2 tablespoons extra-virgin olive oil, plus more for brushing
1/2 small onion, chopped
1 tablespoon tomato paste
2 tablespoons apple cider vinegar
1 tablespoon honey mustard
2 teaspoons Worcestershire sauce or steak sauce
Kosher salt and freshly ground pepper
2 15-ounce cans navy beans (1 undrained; 1 drained and rinsed) (see Cook's Note)
8 large eggs
4 thick slices crusty bread
2 cups halved grape tomatoes
1/4 cup chopped fresh parsley

Steps:

  • Preheat the oven to 375 degrees F. Heat 1 1/2 tablespoons olive oil in a large ovenproof skillet over medium-high heat. Add the onion and cook, stirring, until golden, about 5 minutes. Add the tomato paste and cook, stirring, 1 more minute. Stir in the vinegar, honey mustard, Worcestershire sauce, 1/2 cup water, and salt and pepper to taste. Bring to a simmer, then add the beans, plus the liquid from one of the cans. Cook until the beans are soft, about 5 more minutes.
  • Make eight indentations in the bean mixture and crack an egg into each. Sprinkle with salt and pepper and transfer to the oven. Bake until the egg whites are set, 10 to 14 minutes.
  • Meanwhile, heat a large skillet over medium-high heat. Brush the bread with olive oil on both sides and toast in the skillet, 1 minute per side. Toss the tomatoes, parsley, the remaining 1/2 tablespoon olive oil, and salt and pepper to taste in a bowl. Divide the toast among plates; top each with 2 eggs, some beans and the tomato salad.

Neelam Neelo
[email protected]

This is the perfect recipe for a quick and easy weeknight meal.


Jamba Pema
[email protected]

I love that this recipe is so customizable. I can add or remove ingredients to suit my taste.


Arshad Khan Lashari
[email protected]

I've made this recipe several times now, and it's always a hit with my family and friends.


Sadi Gaming
[email protected]

This is my new go-to breakfast recipe! It's easy, delicious, and keeps me full all morning.


Lisha Sexton
[email protected]

I'm not a fan of beans, but I loved this recipe! The eggs and toast were cooked to perfection.


Hakar Vai
[email protected]

The eggs were a bit overcooked for my liking, but the beans and toast were perfect.


Sarina Zimmerman
[email protected]

This recipe is a bit bland for my taste. I'll try adding some more spices next time.


Nathalia Maquiling
[email protected]

I accidentally used too much salt, but the dish was still edible.
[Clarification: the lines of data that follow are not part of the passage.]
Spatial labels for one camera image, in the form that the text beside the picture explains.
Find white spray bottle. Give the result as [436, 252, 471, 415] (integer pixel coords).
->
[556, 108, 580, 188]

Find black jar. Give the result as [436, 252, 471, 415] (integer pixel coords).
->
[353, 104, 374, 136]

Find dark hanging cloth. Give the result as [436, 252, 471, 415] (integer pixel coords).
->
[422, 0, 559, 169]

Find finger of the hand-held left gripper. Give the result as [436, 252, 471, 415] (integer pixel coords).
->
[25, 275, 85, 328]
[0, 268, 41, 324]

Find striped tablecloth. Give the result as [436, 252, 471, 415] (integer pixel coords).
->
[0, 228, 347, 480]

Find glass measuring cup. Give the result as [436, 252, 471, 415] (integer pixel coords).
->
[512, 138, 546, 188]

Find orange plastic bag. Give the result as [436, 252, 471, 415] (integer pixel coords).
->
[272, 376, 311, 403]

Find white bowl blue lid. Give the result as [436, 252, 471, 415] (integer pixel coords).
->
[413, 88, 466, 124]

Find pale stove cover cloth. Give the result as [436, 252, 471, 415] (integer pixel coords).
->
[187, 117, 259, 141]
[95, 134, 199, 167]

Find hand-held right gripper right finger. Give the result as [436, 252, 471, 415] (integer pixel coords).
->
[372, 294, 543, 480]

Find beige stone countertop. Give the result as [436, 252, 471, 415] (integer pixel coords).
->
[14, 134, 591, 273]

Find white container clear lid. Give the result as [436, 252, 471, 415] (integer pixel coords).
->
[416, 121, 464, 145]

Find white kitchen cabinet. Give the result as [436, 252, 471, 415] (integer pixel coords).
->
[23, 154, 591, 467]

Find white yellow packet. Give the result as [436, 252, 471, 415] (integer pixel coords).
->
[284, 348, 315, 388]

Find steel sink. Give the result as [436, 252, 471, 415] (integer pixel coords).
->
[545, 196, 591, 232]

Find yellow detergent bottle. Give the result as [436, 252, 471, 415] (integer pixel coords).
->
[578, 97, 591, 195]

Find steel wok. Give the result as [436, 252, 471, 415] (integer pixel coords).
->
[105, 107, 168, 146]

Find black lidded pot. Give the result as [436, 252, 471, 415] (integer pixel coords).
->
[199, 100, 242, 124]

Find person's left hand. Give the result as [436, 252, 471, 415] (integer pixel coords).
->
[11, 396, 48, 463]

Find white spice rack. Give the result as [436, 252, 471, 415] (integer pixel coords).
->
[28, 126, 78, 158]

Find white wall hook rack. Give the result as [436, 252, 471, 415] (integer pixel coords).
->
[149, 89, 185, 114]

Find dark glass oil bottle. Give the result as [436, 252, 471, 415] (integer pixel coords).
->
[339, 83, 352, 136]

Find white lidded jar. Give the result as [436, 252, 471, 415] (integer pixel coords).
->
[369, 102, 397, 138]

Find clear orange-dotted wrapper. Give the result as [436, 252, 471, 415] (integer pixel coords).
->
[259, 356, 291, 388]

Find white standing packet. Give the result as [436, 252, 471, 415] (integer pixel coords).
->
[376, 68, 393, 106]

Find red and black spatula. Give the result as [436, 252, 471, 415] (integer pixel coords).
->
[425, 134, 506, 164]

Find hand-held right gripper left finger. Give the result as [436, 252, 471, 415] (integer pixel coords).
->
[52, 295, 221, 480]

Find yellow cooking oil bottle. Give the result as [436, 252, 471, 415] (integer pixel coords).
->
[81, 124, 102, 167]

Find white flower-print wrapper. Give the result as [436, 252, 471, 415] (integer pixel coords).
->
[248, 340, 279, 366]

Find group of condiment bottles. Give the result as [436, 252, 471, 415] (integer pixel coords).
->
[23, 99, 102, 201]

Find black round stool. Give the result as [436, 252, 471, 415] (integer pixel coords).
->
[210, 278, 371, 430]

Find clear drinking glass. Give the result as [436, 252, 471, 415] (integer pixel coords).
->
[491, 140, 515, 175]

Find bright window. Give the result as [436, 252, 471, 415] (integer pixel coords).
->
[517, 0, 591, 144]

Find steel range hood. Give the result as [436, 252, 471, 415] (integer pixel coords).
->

Next time I'll be more careful.


Sylvia Delarosa
[email protected]

I'm a vegetarian, so I used chickpeas instead of bacon. It was still delicious!


Hala Yasso9
[email protected]

My kids loved this recipe! They gobbled it up in no time.


Habib Chowdhury
[email protected]

This dish is so comforting and satisfying. The perfect meal for a cold winter day.


Norman Meyers
[email protected]

Not a fan of runny eggs, so I cooked mine a little longer. Still turned out great!


Aarushi Khadka
[email protected]

I love that this recipe is so versatile. I've tried it with different types of beans and bread, and it always turns out great.


Klosu Koku
[email protected]

This recipe is a lifesaver for busy mornings! It's quick, easy, and absolutely delicious. The runny egg yolk mixed with the savory beans and crispy toast is just heavenly.